# Cooking Websites ♥



## Jessica_Morris

Besides DC. What are your favorite cooking websites?! That you like browsing through to see the different things they cook?!

I like Pioneer Woman, I've watched her show a few times.


----------



## Rocket_J_Dawg

There are many that I go to depending on what I am interested in making. My favorites are food.com, allrecipes.ca, bbqpitboys.com and chefkoch.de


----------



## Andy M.

Jess, check out the Cooking Links section for a ton links members have listed.


----------



## GotGarlic

The links in that section are pretty old. Here are a few of my favorites:
Cooks Illustrated - for me, it's worth $20/year to have online access to their recipes and articles
Rick Bayless - for Mexican
SteamyKitchen - for Asian-inspired
Food Network - for cheffy stuff
Andrea's Recipes - for general home cooking
Food in Jars - for canning and preserving
The Kitchn - for all kinds of recipes and tips


----------



## Zhizara

If I see something I'd like to make from a cooking show, then I use their website, i.e., cooking channel or food network, to check out the recipe.  If I like it, I copy the recipe to a Word document and make any changes I'd like.  

If it's an ingredient I'm looking for recipe ideas, I just google the ingredient plus "recipe" and see what comes up.  Usually more ideas come from Allrecipes, but also cooks.com, plus Food Network or cooking channel.


----------



## taxlady

For Danish recipes, mostly Opskrifter/Madopskrifter Alletiders Kogebog I also use a Danish grilling forum: www.grillguru.dk • Portal

Often when I'm Googling where to find ingredients in Montreal, I get the info at Quebec (inc.
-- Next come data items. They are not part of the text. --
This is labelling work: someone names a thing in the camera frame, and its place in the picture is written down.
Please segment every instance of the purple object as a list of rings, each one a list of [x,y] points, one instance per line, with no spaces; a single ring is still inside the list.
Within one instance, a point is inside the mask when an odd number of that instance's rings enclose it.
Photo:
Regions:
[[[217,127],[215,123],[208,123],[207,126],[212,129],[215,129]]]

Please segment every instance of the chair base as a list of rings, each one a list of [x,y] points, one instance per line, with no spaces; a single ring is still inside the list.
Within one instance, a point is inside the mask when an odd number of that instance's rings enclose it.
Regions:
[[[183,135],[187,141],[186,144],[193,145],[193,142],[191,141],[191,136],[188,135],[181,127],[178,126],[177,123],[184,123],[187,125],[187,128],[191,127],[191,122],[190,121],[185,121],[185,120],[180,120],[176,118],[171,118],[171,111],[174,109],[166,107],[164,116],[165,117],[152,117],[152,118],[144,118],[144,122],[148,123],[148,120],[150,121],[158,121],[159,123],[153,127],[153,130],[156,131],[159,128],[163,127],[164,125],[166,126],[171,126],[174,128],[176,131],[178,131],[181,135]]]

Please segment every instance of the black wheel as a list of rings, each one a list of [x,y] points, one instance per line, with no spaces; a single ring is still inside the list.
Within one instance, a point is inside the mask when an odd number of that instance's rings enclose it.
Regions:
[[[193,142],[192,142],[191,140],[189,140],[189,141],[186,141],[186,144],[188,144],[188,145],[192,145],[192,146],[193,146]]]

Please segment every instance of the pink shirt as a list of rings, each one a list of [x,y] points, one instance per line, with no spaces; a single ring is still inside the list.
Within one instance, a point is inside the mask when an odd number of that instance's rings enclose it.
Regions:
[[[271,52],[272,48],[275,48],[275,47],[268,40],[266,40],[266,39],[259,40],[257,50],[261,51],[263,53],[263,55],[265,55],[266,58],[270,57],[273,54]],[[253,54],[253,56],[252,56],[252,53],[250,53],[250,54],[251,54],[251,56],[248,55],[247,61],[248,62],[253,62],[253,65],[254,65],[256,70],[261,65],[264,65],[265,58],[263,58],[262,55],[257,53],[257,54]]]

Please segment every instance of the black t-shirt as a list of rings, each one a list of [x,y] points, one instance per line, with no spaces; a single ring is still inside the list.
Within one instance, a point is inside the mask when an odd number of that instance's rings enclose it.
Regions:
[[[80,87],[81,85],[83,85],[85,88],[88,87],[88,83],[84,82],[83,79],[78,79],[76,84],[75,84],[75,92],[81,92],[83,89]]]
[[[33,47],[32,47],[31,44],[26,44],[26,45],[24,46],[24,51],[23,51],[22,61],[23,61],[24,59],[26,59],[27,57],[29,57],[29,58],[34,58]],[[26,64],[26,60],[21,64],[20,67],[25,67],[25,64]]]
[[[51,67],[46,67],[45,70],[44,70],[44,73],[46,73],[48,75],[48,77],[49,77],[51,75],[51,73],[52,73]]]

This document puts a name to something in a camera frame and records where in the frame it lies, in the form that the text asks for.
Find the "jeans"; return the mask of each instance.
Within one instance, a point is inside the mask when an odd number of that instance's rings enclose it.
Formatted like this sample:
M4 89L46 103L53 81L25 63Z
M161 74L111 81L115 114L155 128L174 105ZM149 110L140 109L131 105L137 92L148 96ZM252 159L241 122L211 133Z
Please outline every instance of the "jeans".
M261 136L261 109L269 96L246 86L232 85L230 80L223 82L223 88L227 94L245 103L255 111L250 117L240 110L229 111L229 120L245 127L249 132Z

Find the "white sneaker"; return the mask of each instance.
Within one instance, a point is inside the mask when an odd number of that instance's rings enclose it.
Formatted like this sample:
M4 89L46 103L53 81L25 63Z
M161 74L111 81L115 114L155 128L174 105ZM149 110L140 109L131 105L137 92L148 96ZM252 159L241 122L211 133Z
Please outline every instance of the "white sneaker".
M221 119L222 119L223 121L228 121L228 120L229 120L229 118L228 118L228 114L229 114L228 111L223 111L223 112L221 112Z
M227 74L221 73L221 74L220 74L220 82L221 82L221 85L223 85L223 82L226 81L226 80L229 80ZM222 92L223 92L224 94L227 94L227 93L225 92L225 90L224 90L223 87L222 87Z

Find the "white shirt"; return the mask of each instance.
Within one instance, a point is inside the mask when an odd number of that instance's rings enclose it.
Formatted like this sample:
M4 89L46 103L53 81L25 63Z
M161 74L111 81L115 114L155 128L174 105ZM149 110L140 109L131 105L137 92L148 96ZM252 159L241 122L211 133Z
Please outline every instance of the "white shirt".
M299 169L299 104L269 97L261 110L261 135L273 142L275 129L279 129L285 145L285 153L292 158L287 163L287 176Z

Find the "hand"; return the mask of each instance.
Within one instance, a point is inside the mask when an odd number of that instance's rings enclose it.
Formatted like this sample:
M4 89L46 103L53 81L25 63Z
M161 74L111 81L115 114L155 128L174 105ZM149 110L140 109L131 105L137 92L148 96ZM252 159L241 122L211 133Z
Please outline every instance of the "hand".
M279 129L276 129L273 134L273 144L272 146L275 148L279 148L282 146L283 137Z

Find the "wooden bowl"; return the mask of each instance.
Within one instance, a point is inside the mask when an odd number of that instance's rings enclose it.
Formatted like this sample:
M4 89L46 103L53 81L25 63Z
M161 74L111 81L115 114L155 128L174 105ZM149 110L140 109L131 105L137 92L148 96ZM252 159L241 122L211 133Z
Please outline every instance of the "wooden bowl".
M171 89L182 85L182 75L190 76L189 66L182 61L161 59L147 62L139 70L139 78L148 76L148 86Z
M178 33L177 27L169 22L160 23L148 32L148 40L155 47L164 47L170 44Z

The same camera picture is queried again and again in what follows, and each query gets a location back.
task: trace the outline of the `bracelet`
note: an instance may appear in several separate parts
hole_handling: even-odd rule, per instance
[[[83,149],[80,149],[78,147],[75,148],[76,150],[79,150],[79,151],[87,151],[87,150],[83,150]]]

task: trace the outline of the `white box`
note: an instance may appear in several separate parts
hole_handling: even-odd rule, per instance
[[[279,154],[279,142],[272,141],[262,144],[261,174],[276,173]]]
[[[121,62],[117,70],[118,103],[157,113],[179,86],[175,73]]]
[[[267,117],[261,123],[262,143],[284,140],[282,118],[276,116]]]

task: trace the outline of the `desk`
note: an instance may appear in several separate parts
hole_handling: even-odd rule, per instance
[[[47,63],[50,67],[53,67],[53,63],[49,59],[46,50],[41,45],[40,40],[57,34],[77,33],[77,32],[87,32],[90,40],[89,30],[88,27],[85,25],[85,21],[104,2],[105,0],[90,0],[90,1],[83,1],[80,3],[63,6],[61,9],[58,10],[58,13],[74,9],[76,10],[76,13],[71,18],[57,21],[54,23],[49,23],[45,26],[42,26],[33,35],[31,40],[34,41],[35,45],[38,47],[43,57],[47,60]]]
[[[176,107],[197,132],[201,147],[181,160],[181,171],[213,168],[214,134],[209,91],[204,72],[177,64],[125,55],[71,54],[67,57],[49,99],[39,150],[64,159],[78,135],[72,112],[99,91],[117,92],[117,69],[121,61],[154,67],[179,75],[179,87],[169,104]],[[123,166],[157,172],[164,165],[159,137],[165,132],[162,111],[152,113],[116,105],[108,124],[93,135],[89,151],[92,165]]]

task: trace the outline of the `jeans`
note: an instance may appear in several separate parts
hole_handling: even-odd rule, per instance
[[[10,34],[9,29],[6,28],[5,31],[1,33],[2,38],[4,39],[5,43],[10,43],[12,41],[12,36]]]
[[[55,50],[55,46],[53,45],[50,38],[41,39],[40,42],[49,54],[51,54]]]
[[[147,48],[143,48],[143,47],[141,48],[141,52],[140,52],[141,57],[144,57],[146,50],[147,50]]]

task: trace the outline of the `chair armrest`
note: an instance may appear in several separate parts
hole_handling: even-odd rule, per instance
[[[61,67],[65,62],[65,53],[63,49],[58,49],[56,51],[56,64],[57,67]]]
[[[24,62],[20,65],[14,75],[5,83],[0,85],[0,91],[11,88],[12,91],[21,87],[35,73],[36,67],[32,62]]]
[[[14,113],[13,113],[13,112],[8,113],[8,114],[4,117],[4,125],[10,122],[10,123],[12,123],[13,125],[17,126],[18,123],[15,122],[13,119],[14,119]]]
Montreal) - Chowhound.


----------



## merstar

Some of my favorites:
Food.com - Thousands Of Free Recipes From Home Chefs With Recipe Ratings, Reviews And Tips

David Lebovitz

Epicurious.com: Recipes, Menus, Cooking Articles & Food Guides

Leite's Culinaria | Recipes, Food, and Cooking Blog


----------



## Cheryl J

Epicurious, Pioneer Woman, Food.com, and allrecipes.   

Although, I pretty much quit reading the reviews on allrecipes.   They are one of the worst I've seen for changing the recipe to where it's nearly unrecognizable as the original recipe, then rating it 5 star.  Oy.    I still go there for ideas though.


----------



## Whiskadoodle

I like Tastespotting dot com.  Food pictures.  If something looks good, new or interesting,   it's easy to click on the pic and read the recipe.  Reader submitted.  Bloggers, Professional bloggers and some sponsored recipes.   I usually follow-up with my own recipe search for other options before I actually put together one of the recipes though.  It's a starting point.  And besides,  just because it gets posted, all it means iniitally is that the author is a good food photographer, not necessarily a good cook.  Sometimes both. 
It's worth a look-see.


----------



## Cooking Goddess

I'll admit to being a Chew-a-holic.  I've made quite a few recipes that have been demonstrated on the show: Watch the chew Online - Watch Full Episodes Online - ABC.com

I also find a lot to like as a recipe or a starting point from both Allrecipes - Recipes and cooking confidence for home cooks everywhere, Epicurious.com: Recipes, Menus, Cooking Articles & Food Guides, and The Kitchn | Inspiring cooks, nourishing homes ~ all mentioned above.

There are two other sites I like to go to, Big Red Kitchen | a regular gathering of distinguished guests and Blue Kitchen, but mostly for their entertainment values.  I have made a recipe or two from each site however.


----------



## GA Home Cook

Got Garlic mentioned Cook's Illustrated.  Also cooks country and America's Test Kitchen.  Check out PBS from Atlanta on Saturday.  I have my TEVO set.  The ATK and Cooks Country are back to back.  They really are the best cooking shows on TV.  If you go to ATK website there is a deal for $29 to get all the recipes for 2006-present.  It is like 800 pages and is awesome.


----------



## Zereh

I don't have any sites that I go to just to go to, though I think I've visited nearly all of them at least once.  I generally start at either Foodgawker  or Tastespotting and then explore sites from there.

Steamy Kitchen, Simply Recipes,  and Smitten Kitten are three that I love and have had great success with everything I've tried.

I also tend to gravitate toward sites like Food & Wine, Epicurious, Savuer,  Chow and Food52.


----------